Gravou com sua orquestra em 1957 as valsas “Clube XV”, de Oscar Ferreira e “Saudades de Ouro Preto”, de domínio público. Nesse ano, lançou o disco Valsas da minha terra, no qual interpretou valsas clássicas como “Minha valsa” e “Branca”, de Zequinha de Abreu; “Abismo de rosas”, de Américo Jacomino; “Rapaziada do Brás”, de Alberto Marino; “Saudades do Matão”, de Jorge Galati e Raul Torres; “Velho realejo”, de Sady Cabral e Custódio Mesquita; “Deusa da minha rua”, de Jorge Faraj e Newton Teixeira e, “Alma dos violinos”, de Lamartine Babo e Alcyr Pires Vermelho. Lançou em 1958 o disco Radamés e a bossa eterna, no qual interpretou doze obras de sua autoria, sendo dez delas compostas apenas por ele: “Papo de anjo”; “Puxa puxa”; “Bolacha queimada”; “Pé de moleque”; “Zanzando em Copacabana”; “Gatinhos no piano”; “Vou andar por aí”; “Cheio de malícia”; “Escrevendo para você” e “Seu Ataulfo”, além de “Amargura”, com Alberto Ribeiro, e “De amor em amor”, com Silva Costa.
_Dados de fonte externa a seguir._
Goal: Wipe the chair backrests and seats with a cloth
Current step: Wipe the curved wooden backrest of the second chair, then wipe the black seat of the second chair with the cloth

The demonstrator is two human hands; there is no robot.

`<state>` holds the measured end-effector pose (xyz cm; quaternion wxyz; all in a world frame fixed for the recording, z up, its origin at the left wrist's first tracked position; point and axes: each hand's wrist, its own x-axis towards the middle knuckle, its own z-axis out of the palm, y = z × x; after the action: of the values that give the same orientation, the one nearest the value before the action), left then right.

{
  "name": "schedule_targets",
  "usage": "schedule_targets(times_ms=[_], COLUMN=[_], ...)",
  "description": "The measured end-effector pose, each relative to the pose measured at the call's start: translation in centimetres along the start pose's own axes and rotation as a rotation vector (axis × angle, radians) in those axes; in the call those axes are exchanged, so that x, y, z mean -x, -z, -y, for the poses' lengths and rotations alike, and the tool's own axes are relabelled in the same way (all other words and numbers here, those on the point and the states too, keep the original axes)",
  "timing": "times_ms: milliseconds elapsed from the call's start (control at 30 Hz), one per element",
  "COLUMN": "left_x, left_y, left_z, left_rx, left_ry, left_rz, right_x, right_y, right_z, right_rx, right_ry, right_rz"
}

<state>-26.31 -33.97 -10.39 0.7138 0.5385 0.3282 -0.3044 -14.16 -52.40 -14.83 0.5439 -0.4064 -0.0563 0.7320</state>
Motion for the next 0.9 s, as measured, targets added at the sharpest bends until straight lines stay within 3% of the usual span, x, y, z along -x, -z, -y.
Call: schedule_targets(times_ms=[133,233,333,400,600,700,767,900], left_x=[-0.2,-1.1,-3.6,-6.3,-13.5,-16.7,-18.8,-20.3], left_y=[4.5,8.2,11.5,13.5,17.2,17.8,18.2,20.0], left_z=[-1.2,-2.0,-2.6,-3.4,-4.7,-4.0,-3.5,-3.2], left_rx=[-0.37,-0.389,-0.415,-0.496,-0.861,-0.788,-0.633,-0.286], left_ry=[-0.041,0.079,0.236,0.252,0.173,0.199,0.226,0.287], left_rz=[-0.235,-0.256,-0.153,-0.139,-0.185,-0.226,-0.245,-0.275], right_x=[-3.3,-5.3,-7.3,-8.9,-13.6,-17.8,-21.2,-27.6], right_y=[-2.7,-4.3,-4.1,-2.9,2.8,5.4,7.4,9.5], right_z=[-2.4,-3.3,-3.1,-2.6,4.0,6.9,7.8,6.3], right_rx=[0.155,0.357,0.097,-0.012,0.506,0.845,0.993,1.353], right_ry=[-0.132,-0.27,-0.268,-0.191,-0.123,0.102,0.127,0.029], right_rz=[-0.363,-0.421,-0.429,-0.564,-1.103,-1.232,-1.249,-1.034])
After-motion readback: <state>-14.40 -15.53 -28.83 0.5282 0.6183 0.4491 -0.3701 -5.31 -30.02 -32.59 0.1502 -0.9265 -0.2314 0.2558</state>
Lançou em 1963 o disco Segredo para dois, com um repertório de músicas românticas como Samba de uma nota só, de Newton Mendonça e Tom Jobim; Saudade querida, de Tito Madi; Ser só e Segredo para dois, de Fernando César e Ted Moreno; Céu e mar, de Johnny Alf; Pior pra você, de Almeida Rêgo e Evaldo Gouveia, e O amor e a rosa, de Pernambuco e Antônio Maria. Em 1964 gravou com Jacob do Bandolim o disco Retratos – Jacob e seu bandolim com Radamés GnattaliI e orquestra para o qual compôs a série Retratos homenageando os compositores Pixinguinha, Ernesto Nazareth; Anacleto de Medeiros e Chiquinha Gonzaga, além de obras como Uma rosa para Pixinguinha e Moto contínuo.
Em 1982, gravou ao piano, com Raphael Rabelo ao violão, disco em tributo ao violonista Garoto, que incluiu as obras Desvairada; Gente humilde; Enigmático; Nosso choro e Duas contas, todas de Garoto, além de Concertino para Violão e Piano, uma redução do Concertino nº 2 para Violão e Orquestra; Allegro moderato; Adágio (Saudoso) e Presto (Com espírito), todas de sua autoria. Em 1985 lançou disco interpretando obras de sua autoria homenageando três músicos e por eles foi homenageado: Tom Jobim, Capiba e Paulinho da Viola, nas músicas Meu amigo Radamés, de Tom Jobim; Meu amigo Tom Jobim, de sua autoria; Sarau para Radamés, de Paulinho da Viola; Obrigado, Paulinho, de sua autoria; Capibaribe, de sua autoria, e Um choro para Radamés, de Capiba.
No ano de 1990, dois anos após sua morte, o selo Kuarup lançou o disco Radamés Gnattali e a música popular, que incluiu obras como Remexendo; Maneirando; Amargura; Negaceando e Concerto para acordeon, tamboras e cordas, todas de sua autoria. Um ano depois, a mesma gravadora lançou o disco Radamés Gnattali/Waldemar Henrique – 80 anos de música brasileira, homenageando os dois músicos. No disco foram gravadas suas obras Concerto para bandolim e cordas, dedicado a Joel Nascimento, e Suíte antiga para cordas, dedicado a Orquestra de Cordas de Blumenau.
Em 2002 Radamés Gnattali foi o grande homenageado na grande final do Festival Chorando no Rio, promovido pelo Museu da Imagem e do Som (MIS), apresentado por Ricardo Cravo Albin e transmitido para todo o país pela TV-E, na Sala Cecília Meirelles, no Rio, quando sua suíte Retratos foi apresentada. Participei do festival, integrando o MIS, como um dos coordenadores.